The full listing, returned exactly and free of pictures, is the expected answer.

______

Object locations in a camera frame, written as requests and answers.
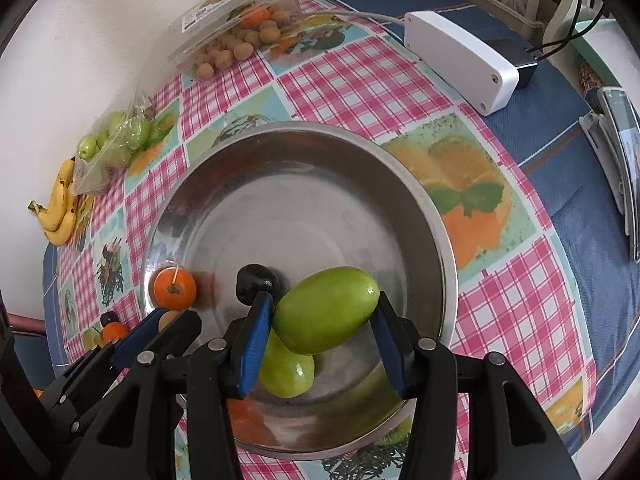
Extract clear plastic bag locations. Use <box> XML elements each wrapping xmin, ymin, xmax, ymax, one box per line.
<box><xmin>72</xmin><ymin>94</ymin><xmax>154</xmax><ymax>196</ymax></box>

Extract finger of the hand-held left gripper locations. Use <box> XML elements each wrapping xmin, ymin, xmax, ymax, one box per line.
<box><xmin>145</xmin><ymin>310</ymin><xmax>203</xmax><ymax>363</ymax></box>
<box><xmin>100</xmin><ymin>307</ymin><xmax>172</xmax><ymax>368</ymax></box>

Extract pile of small green fruits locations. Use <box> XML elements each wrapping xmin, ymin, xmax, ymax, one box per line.
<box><xmin>76</xmin><ymin>112</ymin><xmax>151</xmax><ymax>166</ymax></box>

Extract smartphone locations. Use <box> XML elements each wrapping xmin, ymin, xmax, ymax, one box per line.
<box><xmin>597</xmin><ymin>87</ymin><xmax>640</xmax><ymax>262</ymax></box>

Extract checkered picture tablecloth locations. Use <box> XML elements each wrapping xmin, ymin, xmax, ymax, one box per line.
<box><xmin>42</xmin><ymin>0</ymin><xmax>640</xmax><ymax>480</ymax></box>

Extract pink chair back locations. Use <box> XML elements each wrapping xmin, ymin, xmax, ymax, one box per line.
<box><xmin>9</xmin><ymin>314</ymin><xmax>47</xmax><ymax>334</ymax></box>

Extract bunch of yellow bananas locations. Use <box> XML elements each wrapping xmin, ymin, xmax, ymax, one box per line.
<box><xmin>27</xmin><ymin>157</ymin><xmax>79</xmax><ymax>247</ymax></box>

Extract black cables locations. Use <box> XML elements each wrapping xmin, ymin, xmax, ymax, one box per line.
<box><xmin>527</xmin><ymin>0</ymin><xmax>608</xmax><ymax>57</ymax></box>

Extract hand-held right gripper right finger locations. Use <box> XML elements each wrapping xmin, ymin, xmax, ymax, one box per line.
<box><xmin>370</xmin><ymin>292</ymin><xmax>581</xmax><ymax>480</ymax></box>

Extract large steel bowl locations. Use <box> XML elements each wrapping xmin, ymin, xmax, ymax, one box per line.
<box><xmin>142</xmin><ymin>121</ymin><xmax>458</xmax><ymax>461</ymax></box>

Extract small boxed tangerine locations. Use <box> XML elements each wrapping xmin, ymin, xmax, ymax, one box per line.
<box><xmin>239</xmin><ymin>6</ymin><xmax>271</xmax><ymax>28</ymax></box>

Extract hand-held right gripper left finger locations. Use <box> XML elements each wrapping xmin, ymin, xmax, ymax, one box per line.
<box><xmin>62</xmin><ymin>290</ymin><xmax>277</xmax><ymax>480</ymax></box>

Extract white rectangular device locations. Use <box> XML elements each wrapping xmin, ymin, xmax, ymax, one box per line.
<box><xmin>404</xmin><ymin>10</ymin><xmax>521</xmax><ymax>115</ymax></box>

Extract pile of brown longans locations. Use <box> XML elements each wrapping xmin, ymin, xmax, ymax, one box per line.
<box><xmin>195</xmin><ymin>7</ymin><xmax>292</xmax><ymax>81</ymax></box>

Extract white cable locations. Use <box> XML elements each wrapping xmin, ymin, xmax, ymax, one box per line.
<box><xmin>300</xmin><ymin>9</ymin><xmax>408</xmax><ymax>29</ymax></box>

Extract clear plastic clamshell box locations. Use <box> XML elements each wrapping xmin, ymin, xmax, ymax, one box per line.
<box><xmin>167</xmin><ymin>0</ymin><xmax>302</xmax><ymax>82</ymax></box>

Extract pale green box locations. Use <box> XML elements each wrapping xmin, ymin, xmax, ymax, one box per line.
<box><xmin>572</xmin><ymin>19</ymin><xmax>640</xmax><ymax>92</ymax></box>

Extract green mango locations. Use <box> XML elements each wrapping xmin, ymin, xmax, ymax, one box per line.
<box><xmin>272</xmin><ymin>266</ymin><xmax>380</xmax><ymax>356</ymax></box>

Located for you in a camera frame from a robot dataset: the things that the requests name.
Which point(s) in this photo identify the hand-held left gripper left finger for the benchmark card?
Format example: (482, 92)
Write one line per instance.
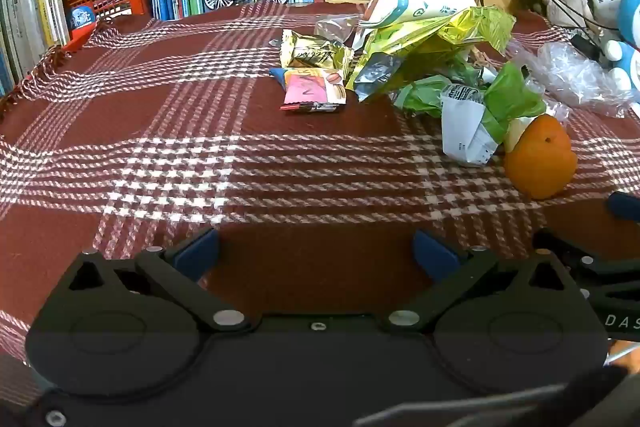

______

> _Result_
Object locations in a camera frame, written as requests and answers.
Extract clear plastic bag locations. Use <box> XML elements each wrapping xmin, ymin, xmax, ymax, one box per line.
<box><xmin>72</xmin><ymin>94</ymin><xmax>154</xmax><ymax>196</ymax></box>

Extract finger of the hand-held left gripper locations. Use <box> XML elements each wrapping xmin, ymin, xmax, ymax, one box per line.
<box><xmin>145</xmin><ymin>310</ymin><xmax>203</xmax><ymax>363</ymax></box>
<box><xmin>100</xmin><ymin>307</ymin><xmax>172</xmax><ymax>368</ymax></box>

Extract pile of small green fruits locations. Use <box> XML elements each wrapping xmin, ymin, xmax, ymax, one box per line.
<box><xmin>76</xmin><ymin>112</ymin><xmax>151</xmax><ymax>166</ymax></box>

Extract smartphone locations. Use <box> XML elements each wrapping xmin, ymin, xmax, ymax, one box per line.
<box><xmin>597</xmin><ymin>87</ymin><xmax>640</xmax><ymax>262</ymax></box>

Extract checkered picture tablecloth locations. Use <box> XML elements each wrapping xmin, ymin, xmax, ymax, one box per line.
<box><xmin>42</xmin><ymin>0</ymin><xmax>640</xmax><ymax>480</ymax></box>

Extract pink chair back locations. Use <box> XML elements each wrapping xmin, ymin, xmax, ymax, one box per line.
<box><xmin>9</xmin><ymin>314</ymin><xmax>47</xmax><ymax>334</ymax></box>

Extract bunch of yellow bananas locations. Use <box> XML elements each wrapping xmin, ymin, xmax, ymax, one box per line.
<box><xmin>27</xmin><ymin>157</ymin><xmax>79</xmax><ymax>247</ymax></box>

Extract black cables locations. Use <box> XML elements each wrapping xmin, ymin, xmax, ymax, one box per line.
<box><xmin>527</xmin><ymin>0</ymin><xmax>608</xmax><ymax>57</ymax></box>

Extract hand-held right gripper right finger locations. Use <box> XML elements each wrapping xmin, ymin, xmax, ymax, one box per line.
<box><xmin>370</xmin><ymin>292</ymin><xmax>581</xmax><ymax>480</ymax></box>

Extract large steel bowl locations. Use <box> XML elements each wrapping xmin, ymin, xmax, ymax, one box per line.
<box><xmin>142</xmin><ymin>121</ymin><xmax>458</xmax><ymax>461</ymax></box>

Extract small boxed tangerine locations. Use <box> XML elements each wrapping xmin, ymin, xmax, ymax, one box per line.
<box><xmin>239</xmin><ymin>6</ymin><xmax>271</xmax><ymax>28</ymax></box>

Extract hand-held right gripper left finger locations. Use <box> XML elements each wrapping xmin, ymin, xmax, ymax, one box per line.
<box><xmin>62</xmin><ymin>290</ymin><xmax>277</xmax><ymax>480</ymax></box>

Extract white rectangular device locations. Use <box> XML elements each wrapping xmin, ymin, xmax, ymax, one box per line.
<box><xmin>404</xmin><ymin>10</ymin><xmax>521</xmax><ymax>115</ymax></box>

Extract pile of brown longans locations. Use <box> XML elements each wrapping xmin, ymin, xmax, ymax, one box per line.
<box><xmin>195</xmin><ymin>7</ymin><xmax>292</xmax><ymax>81</ymax></box>

Extract white cable locations. Use <box> XML elements each wrapping xmin, ymin, xmax, ymax, one box per line.
<box><xmin>300</xmin><ymin>9</ymin><xmax>408</xmax><ymax>29</ymax></box>

Extract clear plastic clamshell box locations. Use <box> XML elements each wrapping xmin, ymin, xmax, ymax, one box per line.
<box><xmin>167</xmin><ymin>0</ymin><xmax>302</xmax><ymax>82</ymax></box>

Extract pale green box locations. Use <box> XML elements each wrapping xmin, ymin, xmax, ymax, one box per line.
<box><xmin>572</xmin><ymin>19</ymin><xmax>640</xmax><ymax>92</ymax></box>

Extract green mango locations. Use <box> XML elements each wrapping xmin, ymin, xmax, ymax, one box per line.
<box><xmin>272</xmin><ymin>266</ymin><xmax>380</xmax><ymax>356</ymax></box>

Located for you in a camera frame from a robot dataset: the things that the requests name.
Which point(s) in this photo identify the hand-held left gripper left finger for the benchmark card?
Format example: (482, 92)
Write one line per instance.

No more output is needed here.